Одним словом, — продолжала Аббатиса, — я дала дом, предоставила монахинь и предпочла, чтобы мой вклад этим и ограничился, а у меня стали просить мой собственный дом и моих собственных монахинь! Эти несчастные девочки для такого не созданы, правила нашего ордена предусматривают, чтобы мы собирались вместе лишь для спасения душ. Монахини самого благородного происхождения отбеливают их молитвами, а наши послушницы начисто отмывают их с помощью золы и проточной воды. Их репутация высока настолько, что самые благородные господа приносят им свое белье для стирки, предпочитая их голландским прачкам, чье искусство достигло совершенства. Подумайте, могут ли они со своими щетками, тазами и утюгами воспитывать или обучать барышень, чье белье они стирали всего несколько месяцев тому назад! Они продолжают их обстирывать; это все, чего удалось мне добиться у господина Коадьютора; пусть одежды пансионерок будут белоснежно-белыми, чтобы было видно любое пятнышко. В дни стирок наши монахини предаются этому занятию с упоением и ликованием, ибо в остальное время чувствуют себя не слишком хорошо с этими сорока девочками, которых держат в повиновении из-под палки.

— Надо спасти ее!

— Кого?

— Жюли де П.

— Так вы с ней разговаривали? Что она вам говорила?

— Она мне говорила «путешествие», «любовь», и еще… я даже повторить вам боюсь.

— Дочь моя, ты меня пугаешь.

— «Счастье», Мадам, она противопоставляет его нашей «славе».

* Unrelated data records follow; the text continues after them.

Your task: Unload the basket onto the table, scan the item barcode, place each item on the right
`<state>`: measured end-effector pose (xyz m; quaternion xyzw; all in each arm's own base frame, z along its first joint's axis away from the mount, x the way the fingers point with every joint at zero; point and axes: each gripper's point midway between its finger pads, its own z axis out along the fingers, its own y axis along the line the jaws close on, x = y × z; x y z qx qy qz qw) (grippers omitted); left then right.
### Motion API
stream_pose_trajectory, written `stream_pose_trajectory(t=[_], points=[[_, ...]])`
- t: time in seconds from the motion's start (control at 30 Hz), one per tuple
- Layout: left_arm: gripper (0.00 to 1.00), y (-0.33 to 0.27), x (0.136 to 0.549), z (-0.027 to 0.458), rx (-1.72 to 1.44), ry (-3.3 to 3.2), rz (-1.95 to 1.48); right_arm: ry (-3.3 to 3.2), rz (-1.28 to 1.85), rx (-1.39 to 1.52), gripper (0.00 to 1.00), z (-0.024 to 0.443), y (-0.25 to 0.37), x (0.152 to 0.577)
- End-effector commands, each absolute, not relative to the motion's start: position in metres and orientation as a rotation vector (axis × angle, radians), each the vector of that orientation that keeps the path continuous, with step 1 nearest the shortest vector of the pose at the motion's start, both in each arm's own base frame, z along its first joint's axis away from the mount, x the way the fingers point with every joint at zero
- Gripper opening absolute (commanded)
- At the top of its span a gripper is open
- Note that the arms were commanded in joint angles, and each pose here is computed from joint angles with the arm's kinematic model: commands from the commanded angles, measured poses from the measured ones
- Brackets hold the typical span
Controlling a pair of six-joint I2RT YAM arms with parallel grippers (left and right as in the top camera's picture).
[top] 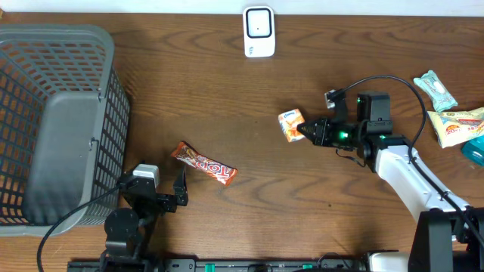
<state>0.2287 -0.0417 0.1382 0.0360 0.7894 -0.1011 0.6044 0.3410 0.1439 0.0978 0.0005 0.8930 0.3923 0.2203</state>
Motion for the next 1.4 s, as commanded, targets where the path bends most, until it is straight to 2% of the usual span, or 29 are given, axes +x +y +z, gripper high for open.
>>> stream_pose_trajectory(t=[0.0, 0.23, 0.53, 0.63, 0.73, 0.87, 1.1, 1.37], points=[[0.98, -0.045, 0.228, 0.127, 0.094, 1.853, -0.25, 2.453, 0.888, 0.04, 0.01, 0.101, 0.13, 0.362], [0.98, -0.045, 0.228, 0.127, 0.094, 1.853, -0.25, 2.345, 0.652, 0.038, 0.01, 0.118, 0.108, 0.397], [0.98, -0.045, 0.228, 0.127, 0.094, 1.853, -0.25, 2.117, 0.345, -0.25, 0.01, 0.179, 0.144, 0.446], [0.98, -0.045, 0.228, 0.127, 0.095, 1.853, -0.25, 2.091, 0.272, -0.36, 0.01, 0.186, 0.169, 0.486], [0.98, -0.045, 0.228, 0.127, 0.094, 1.853, -0.25, 2.167, 0.204, -0.442, 0.01, 0.17, 0.181, 0.552], [0.98, -0.045, 0.228, 0.127, 0.094, 1.853, -0.25, 2.243, 0.129, -0.469, 0.01, 0.154, 0.182, 0.585], [0.98, -0.045, 0.228, 0.127, 0.094, 1.853, -0.25, 2.253, 0.121, -0.475, 0.01, 0.144, 0.184, 0.603], [0.98, -0.045, 0.228, 0.127, 0.094, 1.853, -0.25, 2.277, 0.112, -0.456, 0.01, 0.14, 0.172, 0.604]])
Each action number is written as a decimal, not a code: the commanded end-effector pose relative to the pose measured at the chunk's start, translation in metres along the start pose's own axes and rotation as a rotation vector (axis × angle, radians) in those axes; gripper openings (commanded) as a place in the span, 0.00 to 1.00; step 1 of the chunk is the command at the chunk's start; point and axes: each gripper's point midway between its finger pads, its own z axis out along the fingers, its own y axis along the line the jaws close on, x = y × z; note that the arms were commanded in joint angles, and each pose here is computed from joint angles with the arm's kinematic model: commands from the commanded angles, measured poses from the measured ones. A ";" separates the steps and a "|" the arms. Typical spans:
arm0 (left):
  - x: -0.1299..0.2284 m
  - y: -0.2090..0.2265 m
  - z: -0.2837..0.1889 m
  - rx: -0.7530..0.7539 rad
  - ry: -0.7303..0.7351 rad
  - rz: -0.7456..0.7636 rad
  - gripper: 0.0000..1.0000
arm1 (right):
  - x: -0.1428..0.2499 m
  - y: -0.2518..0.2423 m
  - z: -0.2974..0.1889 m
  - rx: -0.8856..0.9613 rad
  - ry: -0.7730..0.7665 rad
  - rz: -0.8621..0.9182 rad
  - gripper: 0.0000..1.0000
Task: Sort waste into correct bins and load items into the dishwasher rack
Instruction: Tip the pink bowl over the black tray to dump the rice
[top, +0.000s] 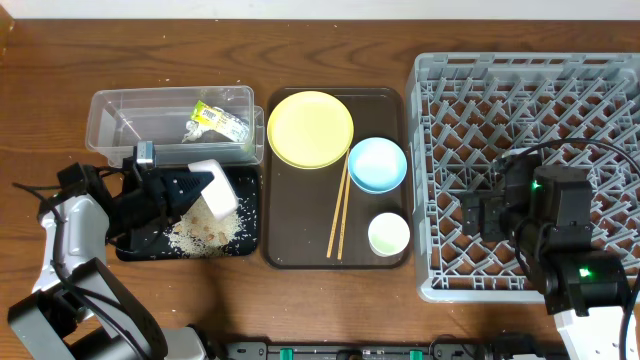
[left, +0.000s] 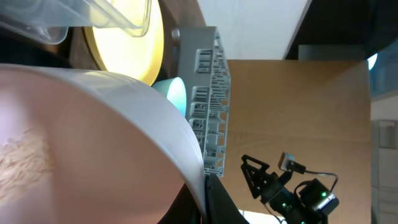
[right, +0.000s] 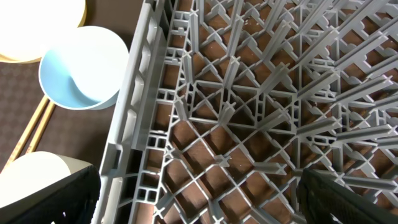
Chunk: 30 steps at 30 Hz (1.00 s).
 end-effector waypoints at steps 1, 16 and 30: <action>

— Вижу, — сказала Аббатиса… — Она попросила у вас чего-нибудь?

— Да, Мадам, мою дружбу.

— И вы согласились ее дать?

— Да, но только как пропуск в день Апокалипсиса.

— А она воспользуется ею как пропуском в мир.

— Я поступила плохо, Мать?

— Нет, Дочь моя, — произнесла Аббатиса, прижимая ее к себе.

Она знала, что никогда не следует говорить юным особам, что сердце их обманулось, — это делает их робкими; гораздо правильнее внушать им уверенность и усердие, это необходимо, чтобы победить.

— Но вы испускаете запах, — сказала она, отстраняясь, — которого я не знаю.

Она наморщила ноздри: пот от волнения? Крошечная язва, подтачивающая сердце?

— Это, должно быть, весна виновата, она наступила, а мы и не заметили. Я назначу вам ванну из цветов розмарина, а затем мы отправимся в мою комнату. Мне кажется, в последнее время я слишком много с вами разговаривала и слишком мало ласкала.